Rural locality in Ternopil Oblast, Ukraine

Cherneliv-Ruskyi (Чернелів-Руський) is a village in Baikivtsi rural hromada, Ternopil Raion, Ternopil Oblast, Ukraine.

==History==
Near the village, settlements of Trypillian, Early Iron Age, Chernyakhovska and Kievan Rus' cultures were discovered. Excavations of Bronze Age and Pomeranian burials, as well as an ancient grave field of Kievan Rus', have been carried out. The most famous archaeological site is the grave field of Chernyakhov culture, which was studied by Ternopil archaeologist Ihor Gereta for almost a quarter of a century.

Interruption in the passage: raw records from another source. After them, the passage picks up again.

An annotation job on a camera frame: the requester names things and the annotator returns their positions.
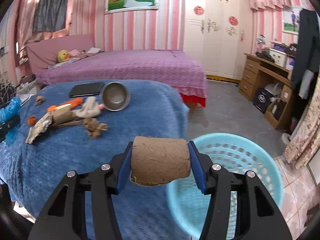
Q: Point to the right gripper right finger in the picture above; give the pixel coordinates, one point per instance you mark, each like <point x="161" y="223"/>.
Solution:
<point x="257" y="215"/>

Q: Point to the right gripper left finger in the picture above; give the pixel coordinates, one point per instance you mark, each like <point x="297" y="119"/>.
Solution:
<point x="63" y="216"/>

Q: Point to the brown paper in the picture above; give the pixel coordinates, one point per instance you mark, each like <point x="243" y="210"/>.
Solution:
<point x="94" y="127"/>

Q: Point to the black printed snack bag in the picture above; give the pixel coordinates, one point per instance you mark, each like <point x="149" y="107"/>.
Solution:
<point x="40" y="127"/>

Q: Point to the brown cardboard roll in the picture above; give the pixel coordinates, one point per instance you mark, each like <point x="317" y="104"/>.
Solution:
<point x="158" y="161"/>

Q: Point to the blue plastic wrapper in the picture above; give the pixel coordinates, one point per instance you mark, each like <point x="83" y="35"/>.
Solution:
<point x="10" y="121"/>

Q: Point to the blue knitted blanket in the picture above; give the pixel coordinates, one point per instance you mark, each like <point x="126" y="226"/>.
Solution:
<point x="32" y="171"/>

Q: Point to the light blue plastic basket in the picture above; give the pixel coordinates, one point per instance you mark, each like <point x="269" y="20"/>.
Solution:
<point x="234" y="191"/>

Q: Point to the floral curtain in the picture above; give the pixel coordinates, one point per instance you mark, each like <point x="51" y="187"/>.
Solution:
<point x="305" y="143"/>

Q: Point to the orange bottle cap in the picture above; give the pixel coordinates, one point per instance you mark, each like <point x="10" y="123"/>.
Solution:
<point x="31" y="121"/>

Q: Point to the beige cloth rag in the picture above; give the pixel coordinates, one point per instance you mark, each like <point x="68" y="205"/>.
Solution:
<point x="90" y="109"/>

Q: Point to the orange plastic tool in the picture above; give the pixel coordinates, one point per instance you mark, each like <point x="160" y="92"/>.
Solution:
<point x="71" y="104"/>

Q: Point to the black shopping bag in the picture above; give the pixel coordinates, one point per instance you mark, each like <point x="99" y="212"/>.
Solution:
<point x="262" y="99"/>

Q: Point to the small brown paper ball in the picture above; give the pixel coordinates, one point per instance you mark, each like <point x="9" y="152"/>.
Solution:
<point x="39" y="99"/>

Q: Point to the black phone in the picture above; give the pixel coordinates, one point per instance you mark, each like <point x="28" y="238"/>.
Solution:
<point x="86" y="89"/>

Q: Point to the pink steel-lined mug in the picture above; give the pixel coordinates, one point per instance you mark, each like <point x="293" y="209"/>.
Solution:
<point x="114" y="97"/>

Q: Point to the wooden desk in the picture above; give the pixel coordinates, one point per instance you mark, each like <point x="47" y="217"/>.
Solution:
<point x="258" y="73"/>

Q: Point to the white storage box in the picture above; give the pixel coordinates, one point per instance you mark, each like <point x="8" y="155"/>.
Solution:
<point x="280" y="57"/>

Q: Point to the yellow duck plush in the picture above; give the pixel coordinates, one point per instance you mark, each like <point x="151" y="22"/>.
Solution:
<point x="63" y="56"/>

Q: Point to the pink headboard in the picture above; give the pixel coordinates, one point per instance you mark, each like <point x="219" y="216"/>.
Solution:
<point x="44" y="53"/>

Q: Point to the black hanging coat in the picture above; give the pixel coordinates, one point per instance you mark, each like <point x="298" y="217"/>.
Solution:
<point x="307" y="53"/>

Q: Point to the purple dotted bed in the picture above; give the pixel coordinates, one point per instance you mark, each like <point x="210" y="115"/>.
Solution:
<point x="171" y="67"/>

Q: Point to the desk lamp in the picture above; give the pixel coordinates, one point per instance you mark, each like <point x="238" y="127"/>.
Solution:
<point x="260" y="40"/>

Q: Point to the white wardrobe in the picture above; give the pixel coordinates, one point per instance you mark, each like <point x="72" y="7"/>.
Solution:
<point x="218" y="34"/>

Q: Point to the small framed couple photo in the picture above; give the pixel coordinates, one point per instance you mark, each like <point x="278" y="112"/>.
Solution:
<point x="291" y="20"/>

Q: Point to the grey window curtain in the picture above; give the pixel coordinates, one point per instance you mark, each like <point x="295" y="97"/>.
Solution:
<point x="50" y="16"/>

The first written mention of the is on 10 March 1410.

==Religion==
The village has a church, the Church of the Intercession, built out of brick in 1912 by architect O. Lushpynskyi.

The village has a monument to Friar Mykola Mykhalevych, built in 2001 and sculpted by Vasyl Sadovnyk.

==Notable residents==
- Hanna Makukh (b. 1958), Ukrainian journalist, editor.
- Bohdan Strotsen (b. 1959), Ukrainian historian, archaeologist, public figure.
- Mykola Mykhalevych (1843–1922), Ukrainian Greek Catholic priest, beekeeping popularizer, public figure.

The archaeological research was carried out by Adam Kirkor, Ihor Gereta, and Bohdan Strotsen.

== In literature ==
In 2011, B. Strotsen, Z. Ivakhiv, H. Makukh, and I. Humenna published the book Cherneliv-Ruskyi: istorychnyi narys.